Samuel, via Potts and Murphie, wonders where culture ends and technology begins. I think today, certainly in the first world, to think one is separate from the other has all the hallmarks of a myth of a golden age. Christopher uses the analogy of the city to think about technology and culture by making the city literally a CPU. Speculative thinking anyone? Rebecca on ‘technology as the habitat we live in‘. Georgia on how there is no clear definition available for culture or technology (which might suggest the best way to approach them is as systems, not objects).

Pottering

Kate writes about the Potts and Murphie reading and wonders how we might even separate culture from technology. Increasingly I think the same thing, it just seems a romantic myth to think there is some ‘pure’ culture that lies outside of technology. What (seriously) would or could that be? Brittany makes the point that since technology is ubiquitous we live in technology, and is “an overarching system that we inhabit”. So, how over arching do you really think it is? Olivia pick up how the reading distinguishes between technique, technology, and culture. This is good as some key theorists in this area made a distinction between technique as a way of doing, and technology as machines that require techniques. Monika argues that culture is individual to the extent that “each individual following his [sic] own culture”. I’d suggest Potts and co don’t say this, and that culture to be culture has to be social and so shared. As individuals we might have ‘it’ but it is not an individual’s thing. We come into culture, we don’t create it as we wish it. Holly goes via the Romantic artists to think about technology (with a nod towards The Young Ones, what I would describe as punk TV) and culture. It’s a good way to approach it, and it also illustrates a range of political and cultural changes (the factories are now ‘somewhere else’, but technology is less of an outside evil than something well and truly inside). Denham provides a very good summary of the introduction, and yes, culture is a joyously dense word.
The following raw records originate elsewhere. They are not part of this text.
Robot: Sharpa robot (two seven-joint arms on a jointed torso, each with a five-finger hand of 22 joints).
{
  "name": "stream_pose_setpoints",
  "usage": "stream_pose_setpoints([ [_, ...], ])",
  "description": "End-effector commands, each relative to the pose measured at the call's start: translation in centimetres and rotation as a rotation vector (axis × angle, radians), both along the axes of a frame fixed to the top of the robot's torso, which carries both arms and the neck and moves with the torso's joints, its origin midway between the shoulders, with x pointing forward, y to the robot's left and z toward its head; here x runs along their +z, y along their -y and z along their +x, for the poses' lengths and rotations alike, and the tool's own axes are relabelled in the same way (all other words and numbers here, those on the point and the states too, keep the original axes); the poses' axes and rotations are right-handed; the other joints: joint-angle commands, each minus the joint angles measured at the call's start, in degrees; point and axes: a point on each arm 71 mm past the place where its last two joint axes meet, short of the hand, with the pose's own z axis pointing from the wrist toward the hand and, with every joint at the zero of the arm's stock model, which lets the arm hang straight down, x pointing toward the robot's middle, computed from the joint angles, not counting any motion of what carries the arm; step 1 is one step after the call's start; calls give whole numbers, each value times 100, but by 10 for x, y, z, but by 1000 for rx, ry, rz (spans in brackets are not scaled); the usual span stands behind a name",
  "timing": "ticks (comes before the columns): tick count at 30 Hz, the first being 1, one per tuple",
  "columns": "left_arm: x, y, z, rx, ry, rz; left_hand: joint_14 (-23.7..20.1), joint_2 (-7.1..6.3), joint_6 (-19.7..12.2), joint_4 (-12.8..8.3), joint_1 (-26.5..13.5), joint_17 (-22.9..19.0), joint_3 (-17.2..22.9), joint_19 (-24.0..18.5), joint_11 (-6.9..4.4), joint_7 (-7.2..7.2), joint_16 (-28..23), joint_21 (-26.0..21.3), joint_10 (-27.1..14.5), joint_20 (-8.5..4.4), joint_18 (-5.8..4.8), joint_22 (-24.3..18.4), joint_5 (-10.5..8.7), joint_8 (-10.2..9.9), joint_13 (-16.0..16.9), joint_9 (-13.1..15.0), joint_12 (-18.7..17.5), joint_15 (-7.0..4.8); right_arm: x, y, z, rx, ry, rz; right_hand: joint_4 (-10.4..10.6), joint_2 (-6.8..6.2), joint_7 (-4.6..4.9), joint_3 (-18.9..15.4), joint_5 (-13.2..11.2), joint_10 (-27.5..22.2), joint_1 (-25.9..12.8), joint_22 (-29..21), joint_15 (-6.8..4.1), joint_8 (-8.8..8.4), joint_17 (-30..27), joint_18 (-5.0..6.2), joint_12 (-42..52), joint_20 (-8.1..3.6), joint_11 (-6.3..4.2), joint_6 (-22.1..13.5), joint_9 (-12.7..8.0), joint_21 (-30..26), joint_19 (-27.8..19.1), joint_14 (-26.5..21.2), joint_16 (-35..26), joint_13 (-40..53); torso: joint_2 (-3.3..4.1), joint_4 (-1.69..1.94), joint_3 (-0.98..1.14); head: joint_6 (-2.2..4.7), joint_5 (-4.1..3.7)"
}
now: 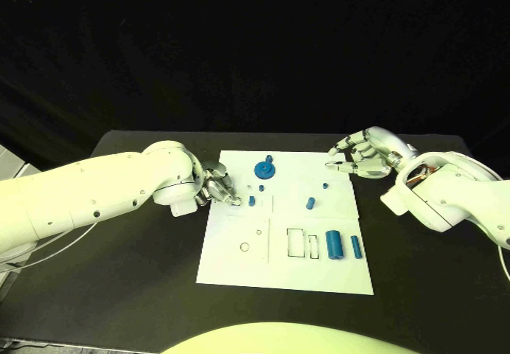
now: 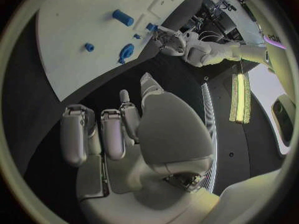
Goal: Assemble the parts on the task board
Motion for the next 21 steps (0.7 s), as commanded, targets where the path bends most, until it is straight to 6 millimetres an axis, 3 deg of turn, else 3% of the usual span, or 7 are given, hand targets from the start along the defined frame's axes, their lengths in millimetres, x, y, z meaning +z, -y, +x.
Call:
stream_pose_setpoints([
  [1,4,5,-2,-17,-20,-50,543,10,-1,-855,-70,1382,892,-12,-1,4,17,35,39,-5,22,3,24,40,0,27,-16,12,0,-1,0,14,3,-3,-9,28,0,-25,27,34,14,904,4,6,356,60,31,11,-24,-28,-6,10,176,320,-25,437,-5,-2,6,1,1],
  [9,15,2,0,-48,-98,-60,511,-13,-21,-1042,-224,1289,1213,-69,14,26,-32,2,-37,3,40,-54,137,155,-122,121,-95,25,-1,-4,0,21,-1,-4,-9,28,0,-25,27,34,14,904,4,6,356,60,31,11,-24,-28,-6,10,176,320,-25,437,-2,-12,6,23,5],
  [13,25,-2,6,-62,-130,-59,510,-1,-32,-1067,-244,1289,1251,-81,17,28,-32,-5,-59,6,42,-65,136,170,-152,135,-111,28,-1,-5,0,21,-2,-4,-9,28,0,-25,27,34,14,904,4,6,356,60,31,11,-24,-28,-6,10,176,320,-25,437,-1,0,10,21,8],
  [21,42,-7,22,-127,-245,-37,506,15,-51,-1107,-269,1281,1287,-118,23,35,-37,-29,-92,10,52,-103,119,184,-202,149,-138,34,-1,-5,1,21,-3,-5,-8,29,-1,-29,29,34,13,902,3,16,348,61,31,10,-25,-30,-11,3,177,319,-33,433,3,-9,10,21,16],
])
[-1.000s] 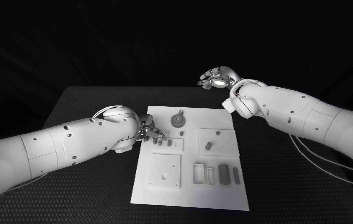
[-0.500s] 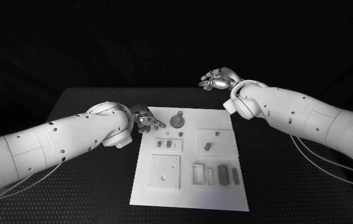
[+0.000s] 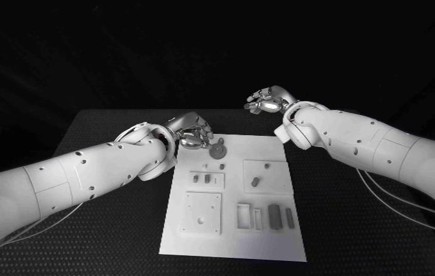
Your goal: Assemble the parts on the task board
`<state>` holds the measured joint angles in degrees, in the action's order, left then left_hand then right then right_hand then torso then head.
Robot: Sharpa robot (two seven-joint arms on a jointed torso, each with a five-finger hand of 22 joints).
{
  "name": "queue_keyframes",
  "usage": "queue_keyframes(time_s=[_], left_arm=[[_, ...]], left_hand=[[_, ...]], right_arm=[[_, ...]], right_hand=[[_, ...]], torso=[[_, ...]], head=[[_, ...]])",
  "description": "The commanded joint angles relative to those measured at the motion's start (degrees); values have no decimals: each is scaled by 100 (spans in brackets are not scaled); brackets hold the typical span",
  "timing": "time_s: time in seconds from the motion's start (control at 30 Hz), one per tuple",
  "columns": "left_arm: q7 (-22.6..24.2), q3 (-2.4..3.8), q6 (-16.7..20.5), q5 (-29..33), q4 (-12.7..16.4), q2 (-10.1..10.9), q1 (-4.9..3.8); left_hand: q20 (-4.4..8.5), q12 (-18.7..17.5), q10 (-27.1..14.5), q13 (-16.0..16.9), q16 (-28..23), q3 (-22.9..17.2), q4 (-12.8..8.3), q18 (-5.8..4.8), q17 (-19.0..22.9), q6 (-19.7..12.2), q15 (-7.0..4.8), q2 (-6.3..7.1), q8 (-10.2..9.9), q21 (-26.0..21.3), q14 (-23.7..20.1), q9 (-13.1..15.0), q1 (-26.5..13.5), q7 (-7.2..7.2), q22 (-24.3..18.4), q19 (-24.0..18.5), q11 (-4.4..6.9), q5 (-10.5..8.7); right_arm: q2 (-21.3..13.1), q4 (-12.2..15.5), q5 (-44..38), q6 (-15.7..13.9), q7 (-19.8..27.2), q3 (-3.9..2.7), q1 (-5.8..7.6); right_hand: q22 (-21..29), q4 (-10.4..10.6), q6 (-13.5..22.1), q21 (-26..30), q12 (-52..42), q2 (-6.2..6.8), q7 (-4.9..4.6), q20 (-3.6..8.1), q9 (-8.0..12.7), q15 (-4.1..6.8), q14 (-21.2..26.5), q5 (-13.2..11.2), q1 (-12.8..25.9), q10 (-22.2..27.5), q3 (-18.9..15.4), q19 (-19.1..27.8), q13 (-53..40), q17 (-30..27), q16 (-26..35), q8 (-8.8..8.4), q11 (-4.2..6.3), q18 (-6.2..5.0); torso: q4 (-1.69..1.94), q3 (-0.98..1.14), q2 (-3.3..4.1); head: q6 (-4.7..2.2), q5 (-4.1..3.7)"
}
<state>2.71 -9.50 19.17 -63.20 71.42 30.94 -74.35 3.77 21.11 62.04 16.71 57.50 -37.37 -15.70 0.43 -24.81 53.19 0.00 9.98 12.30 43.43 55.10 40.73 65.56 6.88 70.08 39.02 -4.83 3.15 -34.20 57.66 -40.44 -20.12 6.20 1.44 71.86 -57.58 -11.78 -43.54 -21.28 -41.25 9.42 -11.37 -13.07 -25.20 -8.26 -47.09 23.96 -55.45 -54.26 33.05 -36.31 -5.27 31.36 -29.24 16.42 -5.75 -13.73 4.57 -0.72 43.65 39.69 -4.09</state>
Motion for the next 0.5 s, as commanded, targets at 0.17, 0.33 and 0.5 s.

Patrick recognises that the way we understand the word ‘technology’ has changed, as these things do, so an interesting question now is, in this sort of digital society, just what sort of work does the term now do for us? Why? Lina, as have several others, very much like Eno’s definition of culture as that which we don’t have to do. This is culture as what some others might define as luxury, not luxury as in a Rolex watch but luxury as in not essential to anything. Anna D has a summary of technology, technique, and culture. Alois wants to get into the details of older views of definition of culture that are premised on hierarchies. Good with that.